◆ TRY IT
Determine how many lines in the listing hold "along" and give only that number.

Segment Start: STORED DATA

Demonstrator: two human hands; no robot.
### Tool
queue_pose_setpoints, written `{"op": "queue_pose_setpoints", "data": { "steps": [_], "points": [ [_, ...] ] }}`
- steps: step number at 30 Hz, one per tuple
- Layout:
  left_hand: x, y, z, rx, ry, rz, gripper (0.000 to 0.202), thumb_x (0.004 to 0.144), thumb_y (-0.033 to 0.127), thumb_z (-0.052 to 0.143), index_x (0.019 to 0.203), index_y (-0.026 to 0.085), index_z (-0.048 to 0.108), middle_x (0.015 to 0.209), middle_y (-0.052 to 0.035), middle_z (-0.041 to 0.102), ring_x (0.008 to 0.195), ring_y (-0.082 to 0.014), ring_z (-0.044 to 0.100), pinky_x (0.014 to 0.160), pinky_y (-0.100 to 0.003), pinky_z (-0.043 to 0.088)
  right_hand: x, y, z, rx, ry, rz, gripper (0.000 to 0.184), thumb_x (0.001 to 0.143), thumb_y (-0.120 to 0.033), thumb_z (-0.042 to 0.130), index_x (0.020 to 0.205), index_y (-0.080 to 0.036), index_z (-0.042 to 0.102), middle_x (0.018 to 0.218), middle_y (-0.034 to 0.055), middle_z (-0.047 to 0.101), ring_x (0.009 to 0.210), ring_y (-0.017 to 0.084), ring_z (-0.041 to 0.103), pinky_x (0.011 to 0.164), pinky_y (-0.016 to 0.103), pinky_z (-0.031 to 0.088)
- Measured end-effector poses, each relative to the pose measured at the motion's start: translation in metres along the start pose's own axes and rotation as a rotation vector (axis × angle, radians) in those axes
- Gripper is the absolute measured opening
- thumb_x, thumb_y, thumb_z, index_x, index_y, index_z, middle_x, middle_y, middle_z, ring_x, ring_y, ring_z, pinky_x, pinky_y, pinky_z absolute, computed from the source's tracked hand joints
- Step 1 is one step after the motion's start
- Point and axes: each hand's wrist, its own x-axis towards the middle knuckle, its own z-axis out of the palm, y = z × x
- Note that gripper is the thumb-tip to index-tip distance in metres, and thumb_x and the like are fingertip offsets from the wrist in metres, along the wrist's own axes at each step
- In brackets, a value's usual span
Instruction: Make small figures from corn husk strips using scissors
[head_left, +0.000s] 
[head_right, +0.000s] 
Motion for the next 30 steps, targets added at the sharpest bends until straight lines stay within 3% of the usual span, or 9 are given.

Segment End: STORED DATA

◆ SOLUTION
2